**Instructions to follow**
Each line in the entries that has the word "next" has to be copied.

**Supplied records**
============

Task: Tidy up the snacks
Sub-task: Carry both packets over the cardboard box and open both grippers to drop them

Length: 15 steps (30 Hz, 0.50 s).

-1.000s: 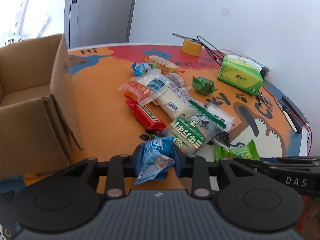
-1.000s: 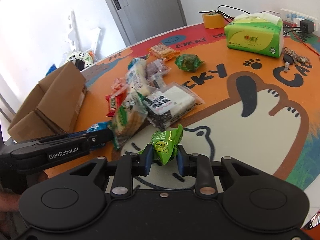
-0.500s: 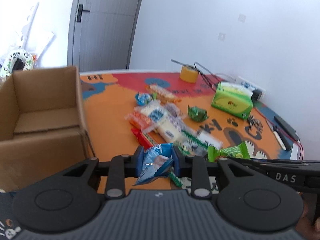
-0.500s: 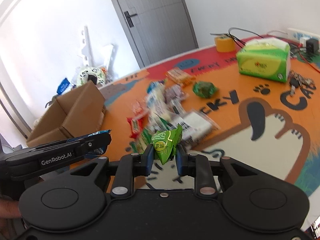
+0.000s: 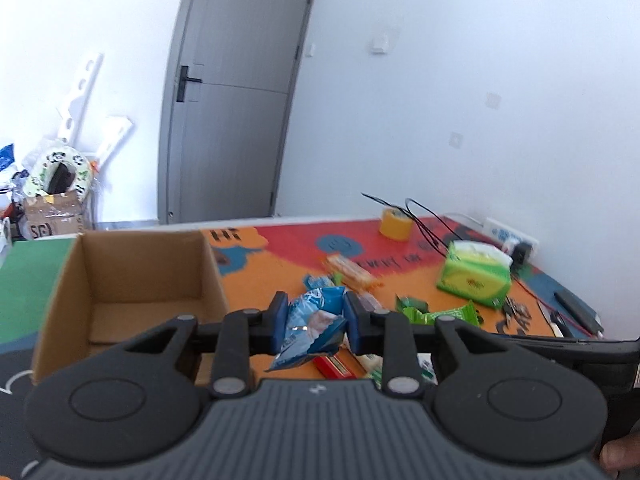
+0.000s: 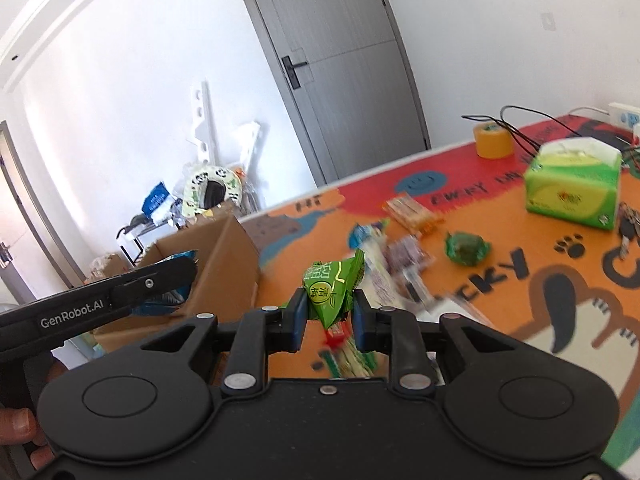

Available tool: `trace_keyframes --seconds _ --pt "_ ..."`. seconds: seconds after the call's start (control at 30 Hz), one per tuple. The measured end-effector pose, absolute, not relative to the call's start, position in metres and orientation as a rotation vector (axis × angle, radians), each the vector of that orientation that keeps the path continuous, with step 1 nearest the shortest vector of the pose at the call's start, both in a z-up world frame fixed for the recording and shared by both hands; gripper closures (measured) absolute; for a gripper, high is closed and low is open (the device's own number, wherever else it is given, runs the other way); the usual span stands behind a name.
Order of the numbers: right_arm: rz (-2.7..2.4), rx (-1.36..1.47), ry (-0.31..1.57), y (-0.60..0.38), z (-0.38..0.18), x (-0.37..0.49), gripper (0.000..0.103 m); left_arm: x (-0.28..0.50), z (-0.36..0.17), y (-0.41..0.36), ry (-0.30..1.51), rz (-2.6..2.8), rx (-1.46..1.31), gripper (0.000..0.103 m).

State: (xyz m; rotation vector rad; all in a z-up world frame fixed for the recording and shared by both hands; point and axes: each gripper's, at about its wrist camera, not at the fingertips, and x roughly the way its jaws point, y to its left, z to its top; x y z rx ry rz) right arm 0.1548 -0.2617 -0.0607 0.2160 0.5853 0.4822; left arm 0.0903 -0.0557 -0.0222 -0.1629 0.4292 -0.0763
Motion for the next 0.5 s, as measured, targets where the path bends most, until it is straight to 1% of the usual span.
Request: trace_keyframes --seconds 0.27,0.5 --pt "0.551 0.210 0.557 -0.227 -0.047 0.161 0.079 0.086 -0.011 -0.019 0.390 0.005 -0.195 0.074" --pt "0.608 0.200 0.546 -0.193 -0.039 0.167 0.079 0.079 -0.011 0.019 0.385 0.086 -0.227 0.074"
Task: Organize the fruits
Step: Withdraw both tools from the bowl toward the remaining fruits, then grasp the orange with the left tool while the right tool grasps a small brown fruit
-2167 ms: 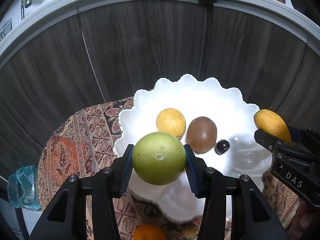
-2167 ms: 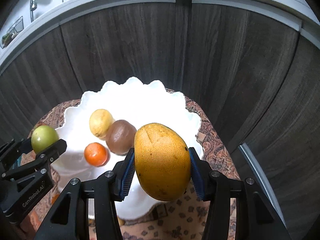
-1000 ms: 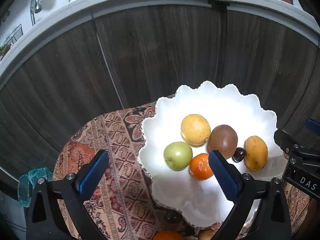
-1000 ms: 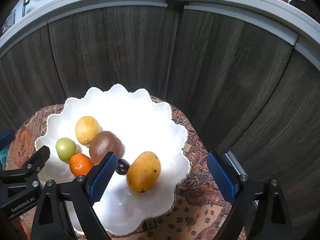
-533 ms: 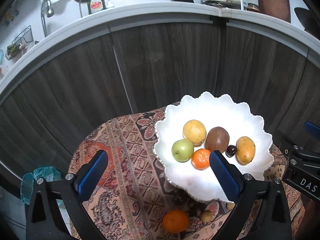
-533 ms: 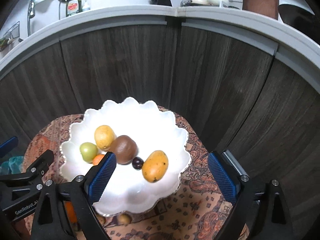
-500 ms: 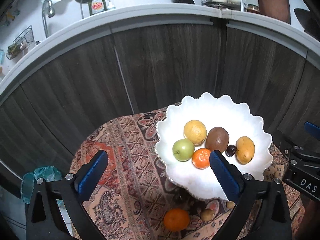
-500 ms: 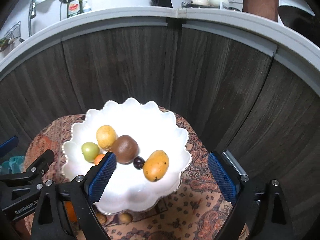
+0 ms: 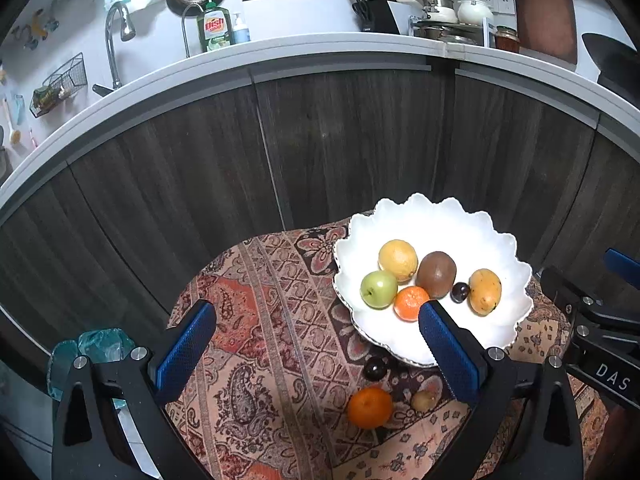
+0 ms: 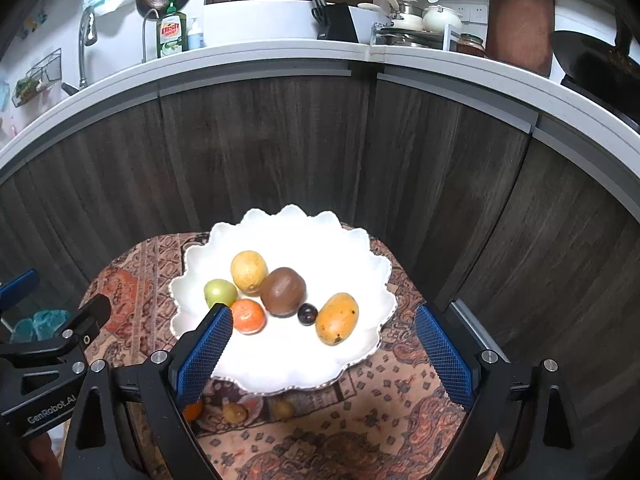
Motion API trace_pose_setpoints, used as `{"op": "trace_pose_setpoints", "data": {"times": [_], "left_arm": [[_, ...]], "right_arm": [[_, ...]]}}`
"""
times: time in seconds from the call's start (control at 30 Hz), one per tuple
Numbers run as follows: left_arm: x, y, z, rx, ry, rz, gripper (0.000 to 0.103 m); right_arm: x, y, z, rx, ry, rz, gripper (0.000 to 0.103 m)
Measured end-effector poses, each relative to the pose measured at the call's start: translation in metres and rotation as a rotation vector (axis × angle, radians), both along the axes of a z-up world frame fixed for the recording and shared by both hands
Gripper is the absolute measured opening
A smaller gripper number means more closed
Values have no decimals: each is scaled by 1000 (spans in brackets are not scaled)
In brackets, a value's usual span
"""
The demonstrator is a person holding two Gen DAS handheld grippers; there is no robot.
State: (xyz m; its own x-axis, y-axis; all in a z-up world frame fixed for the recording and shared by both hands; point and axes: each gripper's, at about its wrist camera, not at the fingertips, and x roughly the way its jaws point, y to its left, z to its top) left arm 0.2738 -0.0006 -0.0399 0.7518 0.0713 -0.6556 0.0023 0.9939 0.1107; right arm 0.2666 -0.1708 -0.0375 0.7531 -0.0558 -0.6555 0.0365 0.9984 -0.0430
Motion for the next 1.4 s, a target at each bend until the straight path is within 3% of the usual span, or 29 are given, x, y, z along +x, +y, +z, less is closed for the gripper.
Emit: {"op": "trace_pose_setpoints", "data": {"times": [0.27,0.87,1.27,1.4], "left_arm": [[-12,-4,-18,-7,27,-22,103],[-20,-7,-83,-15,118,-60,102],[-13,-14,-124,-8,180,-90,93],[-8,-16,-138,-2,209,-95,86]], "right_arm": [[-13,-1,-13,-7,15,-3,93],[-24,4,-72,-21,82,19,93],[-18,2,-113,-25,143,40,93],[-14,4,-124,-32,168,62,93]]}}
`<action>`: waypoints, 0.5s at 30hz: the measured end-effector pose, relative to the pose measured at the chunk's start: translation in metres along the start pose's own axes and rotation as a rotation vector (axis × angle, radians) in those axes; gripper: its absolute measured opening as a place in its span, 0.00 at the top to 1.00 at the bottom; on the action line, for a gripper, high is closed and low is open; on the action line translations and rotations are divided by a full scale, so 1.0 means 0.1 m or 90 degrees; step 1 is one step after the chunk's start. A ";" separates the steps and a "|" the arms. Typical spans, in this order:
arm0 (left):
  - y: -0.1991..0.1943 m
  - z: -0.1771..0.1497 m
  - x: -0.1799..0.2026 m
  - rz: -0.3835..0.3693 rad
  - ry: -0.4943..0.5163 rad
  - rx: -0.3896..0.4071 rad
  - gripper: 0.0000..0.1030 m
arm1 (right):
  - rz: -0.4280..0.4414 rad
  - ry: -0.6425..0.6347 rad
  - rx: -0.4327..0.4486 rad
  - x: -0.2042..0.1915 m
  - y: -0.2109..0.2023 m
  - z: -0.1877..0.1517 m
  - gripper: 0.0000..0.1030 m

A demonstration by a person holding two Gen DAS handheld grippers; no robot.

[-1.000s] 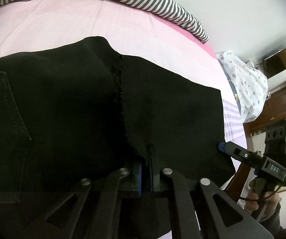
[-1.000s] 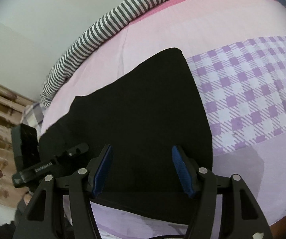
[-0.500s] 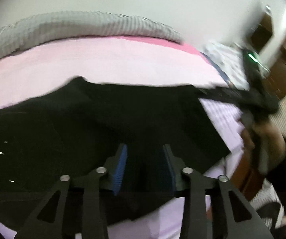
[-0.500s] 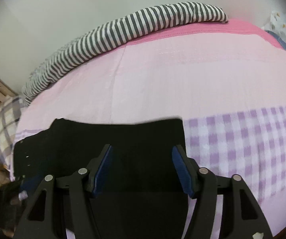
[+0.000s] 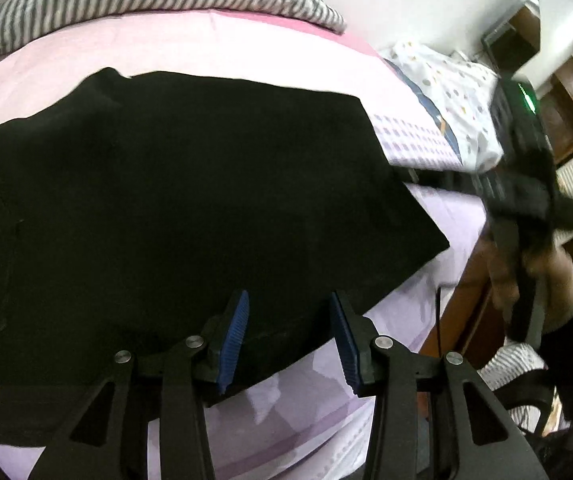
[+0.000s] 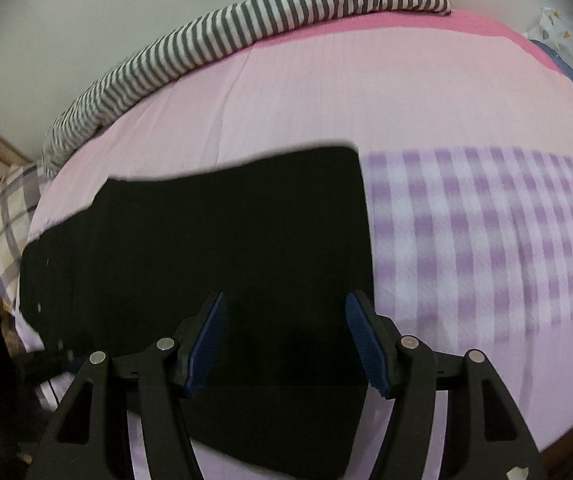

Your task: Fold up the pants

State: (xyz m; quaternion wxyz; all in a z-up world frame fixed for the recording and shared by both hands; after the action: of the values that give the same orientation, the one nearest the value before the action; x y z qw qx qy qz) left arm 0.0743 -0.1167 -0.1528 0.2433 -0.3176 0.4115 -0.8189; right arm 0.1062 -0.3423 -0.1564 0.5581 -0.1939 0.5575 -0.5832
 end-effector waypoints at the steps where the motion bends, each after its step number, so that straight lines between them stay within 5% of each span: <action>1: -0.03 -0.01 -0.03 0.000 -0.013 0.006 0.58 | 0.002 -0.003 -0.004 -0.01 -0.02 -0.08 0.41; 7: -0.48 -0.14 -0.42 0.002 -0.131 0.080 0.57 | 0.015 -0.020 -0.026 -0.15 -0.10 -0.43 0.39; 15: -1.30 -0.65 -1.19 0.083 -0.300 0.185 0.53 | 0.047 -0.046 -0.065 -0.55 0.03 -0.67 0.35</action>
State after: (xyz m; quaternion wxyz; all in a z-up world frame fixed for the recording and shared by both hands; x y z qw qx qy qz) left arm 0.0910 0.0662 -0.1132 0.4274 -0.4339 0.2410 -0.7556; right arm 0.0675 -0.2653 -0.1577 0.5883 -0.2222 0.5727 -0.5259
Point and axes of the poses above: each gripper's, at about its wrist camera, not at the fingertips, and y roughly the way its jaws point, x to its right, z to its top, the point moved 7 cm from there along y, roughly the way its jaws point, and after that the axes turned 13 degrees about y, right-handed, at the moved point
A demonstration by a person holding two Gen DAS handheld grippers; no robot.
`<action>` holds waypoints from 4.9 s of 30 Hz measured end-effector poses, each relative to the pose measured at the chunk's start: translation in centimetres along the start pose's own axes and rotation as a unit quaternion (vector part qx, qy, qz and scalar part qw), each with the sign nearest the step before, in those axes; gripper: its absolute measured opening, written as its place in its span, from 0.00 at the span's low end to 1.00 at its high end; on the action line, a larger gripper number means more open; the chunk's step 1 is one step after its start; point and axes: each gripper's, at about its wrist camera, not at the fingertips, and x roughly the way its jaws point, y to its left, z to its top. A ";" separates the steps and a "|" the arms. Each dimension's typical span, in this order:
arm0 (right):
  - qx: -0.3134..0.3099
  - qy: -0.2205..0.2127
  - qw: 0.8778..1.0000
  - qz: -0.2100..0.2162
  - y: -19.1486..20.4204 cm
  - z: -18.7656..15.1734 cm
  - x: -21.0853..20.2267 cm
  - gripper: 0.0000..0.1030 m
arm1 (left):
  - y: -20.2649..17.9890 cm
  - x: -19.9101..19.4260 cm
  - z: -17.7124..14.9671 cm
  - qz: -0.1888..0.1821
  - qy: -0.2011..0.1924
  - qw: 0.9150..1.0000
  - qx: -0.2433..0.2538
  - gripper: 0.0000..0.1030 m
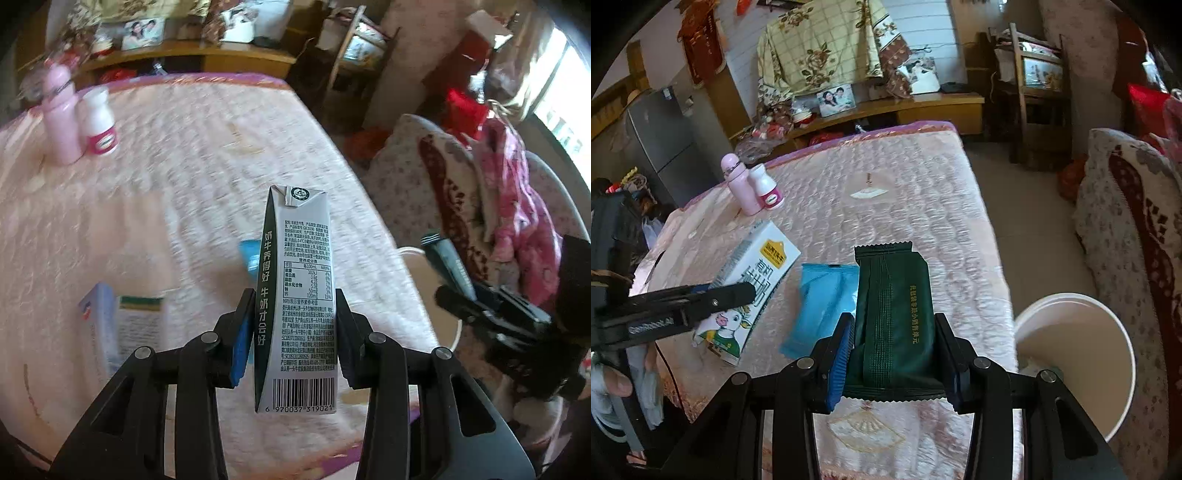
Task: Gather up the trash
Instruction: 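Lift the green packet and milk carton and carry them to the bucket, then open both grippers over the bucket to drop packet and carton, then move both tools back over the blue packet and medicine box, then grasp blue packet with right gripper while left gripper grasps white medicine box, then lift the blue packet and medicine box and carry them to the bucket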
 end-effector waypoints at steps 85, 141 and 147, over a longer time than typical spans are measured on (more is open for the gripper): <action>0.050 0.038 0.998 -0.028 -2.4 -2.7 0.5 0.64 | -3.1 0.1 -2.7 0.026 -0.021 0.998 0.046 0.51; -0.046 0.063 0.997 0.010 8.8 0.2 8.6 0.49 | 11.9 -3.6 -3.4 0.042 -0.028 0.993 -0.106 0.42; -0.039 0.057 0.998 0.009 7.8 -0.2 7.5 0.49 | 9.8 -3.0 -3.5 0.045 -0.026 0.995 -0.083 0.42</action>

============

**Output**
Motion for the next 0.5 s, as measured, targets where the path bends most, until it is straight to 1% of the usual span.
Motion for the next 1.4 s, a target at each bend until the straight path is within 3% of the usual span, or 29 are given, x, y, z along +x, +y, +z, less is closed for the gripper.

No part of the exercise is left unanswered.